ACTIVITY:
Everything in the data below except the pictures must be repeated word for word.

--------------------------------

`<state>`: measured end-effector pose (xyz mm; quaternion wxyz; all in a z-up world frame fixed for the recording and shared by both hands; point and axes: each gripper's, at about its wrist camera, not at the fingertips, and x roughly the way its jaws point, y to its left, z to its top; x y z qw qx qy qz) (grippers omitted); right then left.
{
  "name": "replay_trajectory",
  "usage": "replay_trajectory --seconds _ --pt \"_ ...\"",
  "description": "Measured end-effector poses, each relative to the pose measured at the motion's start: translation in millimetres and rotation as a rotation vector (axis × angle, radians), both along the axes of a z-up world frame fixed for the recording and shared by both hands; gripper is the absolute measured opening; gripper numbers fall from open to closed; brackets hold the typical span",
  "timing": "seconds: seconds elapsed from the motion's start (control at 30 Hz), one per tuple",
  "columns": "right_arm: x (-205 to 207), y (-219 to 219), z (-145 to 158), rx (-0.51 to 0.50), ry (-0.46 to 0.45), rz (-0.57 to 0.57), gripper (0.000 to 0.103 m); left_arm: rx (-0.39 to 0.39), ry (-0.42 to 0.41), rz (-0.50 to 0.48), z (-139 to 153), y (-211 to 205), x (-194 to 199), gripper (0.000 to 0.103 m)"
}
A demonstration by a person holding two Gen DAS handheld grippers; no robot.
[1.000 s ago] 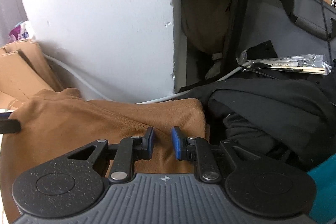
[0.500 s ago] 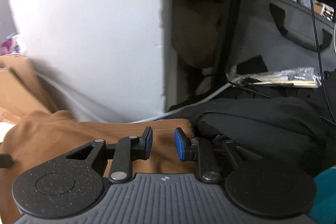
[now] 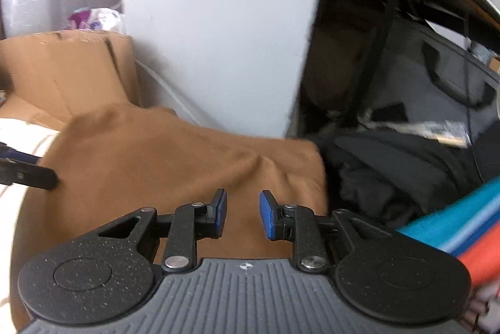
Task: Fold clothes
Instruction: 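Press the open tools down on the brown shirt to flatten it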
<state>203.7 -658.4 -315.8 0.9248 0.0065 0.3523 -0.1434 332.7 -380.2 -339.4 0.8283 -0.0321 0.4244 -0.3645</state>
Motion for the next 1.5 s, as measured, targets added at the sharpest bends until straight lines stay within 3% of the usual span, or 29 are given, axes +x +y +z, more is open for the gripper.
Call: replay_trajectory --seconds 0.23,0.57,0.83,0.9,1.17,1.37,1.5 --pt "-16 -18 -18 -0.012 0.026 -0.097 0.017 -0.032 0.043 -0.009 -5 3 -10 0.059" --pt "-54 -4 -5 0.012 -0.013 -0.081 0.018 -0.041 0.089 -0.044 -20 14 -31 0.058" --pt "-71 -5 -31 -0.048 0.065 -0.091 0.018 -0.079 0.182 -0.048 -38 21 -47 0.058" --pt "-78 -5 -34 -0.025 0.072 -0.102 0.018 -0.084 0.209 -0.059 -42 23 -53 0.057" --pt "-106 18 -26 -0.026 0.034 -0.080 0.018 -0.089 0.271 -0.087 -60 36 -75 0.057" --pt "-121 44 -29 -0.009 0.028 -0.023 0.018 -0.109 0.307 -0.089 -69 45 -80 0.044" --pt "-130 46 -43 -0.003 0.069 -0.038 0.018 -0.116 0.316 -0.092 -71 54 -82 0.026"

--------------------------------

FINISHED TASK:
`<state>`: measured end-effector pose (xyz mm; quaternion wxyz; all in a z-up world frame fixed for the recording and shared by both hands; point and axes: each gripper's, at about its wrist camera, not at the fingertips, and x roughly the way its jaws point, y to its left, z to its top; x y z qw qx qy qz) (grippers omitted); right then left.
{
  "name": "replay_trajectory",
  "usage": "replay_trajectory --seconds _ --pt \"_ ...\"",
  "description": "Measured end-effector poses, each relative to the pose measured at the motion's start: translation in millimetres and rotation as a rotation vector (axis × angle, radians), both along the axes of a z-up world frame fixed for the recording and shared by both hands; gripper is the absolute measured opening; gripper numbers fall from open to closed; brackets hold the typical span",
  "timing": "seconds: seconds elapsed from the motion's start (control at 30 Hz), one per tuple",
  "columns": "right_arm: x (-205 to 207), y (-219 to 219), z (-145 to 158), rx (-0.51 to 0.50), ry (-0.46 to 0.45), rz (-0.57 to 0.57), gripper (0.000 to 0.103 m); left_arm: rx (-0.39 to 0.39), ry (-0.42 to 0.41), rz (-0.50 to 0.48), z (-139 to 153), y (-211 to 205), x (-194 to 199), gripper (0.000 to 0.103 m)"
}
A demonstration by a person holding two Gen DAS handheld grippers; no robot.
[1.000 s ago] 
[0.500 s ago] 
[now] 
Task: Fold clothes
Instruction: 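Press the open tools down on the brown shirt to flatten it
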<state>203.7 -658.4 -315.8 0.9248 0.0065 0.3523 -0.1434 332.7 -380.2 -339.4 0.8283 -0.0321 0.4244 -0.3645</state>
Motion for the next 1.5 s, as measured, targets added at the sharpest bends until straight lines stay within 3% of the usual span, or 29 are given, axes +x +y +z, more is open for the gripper.
Call: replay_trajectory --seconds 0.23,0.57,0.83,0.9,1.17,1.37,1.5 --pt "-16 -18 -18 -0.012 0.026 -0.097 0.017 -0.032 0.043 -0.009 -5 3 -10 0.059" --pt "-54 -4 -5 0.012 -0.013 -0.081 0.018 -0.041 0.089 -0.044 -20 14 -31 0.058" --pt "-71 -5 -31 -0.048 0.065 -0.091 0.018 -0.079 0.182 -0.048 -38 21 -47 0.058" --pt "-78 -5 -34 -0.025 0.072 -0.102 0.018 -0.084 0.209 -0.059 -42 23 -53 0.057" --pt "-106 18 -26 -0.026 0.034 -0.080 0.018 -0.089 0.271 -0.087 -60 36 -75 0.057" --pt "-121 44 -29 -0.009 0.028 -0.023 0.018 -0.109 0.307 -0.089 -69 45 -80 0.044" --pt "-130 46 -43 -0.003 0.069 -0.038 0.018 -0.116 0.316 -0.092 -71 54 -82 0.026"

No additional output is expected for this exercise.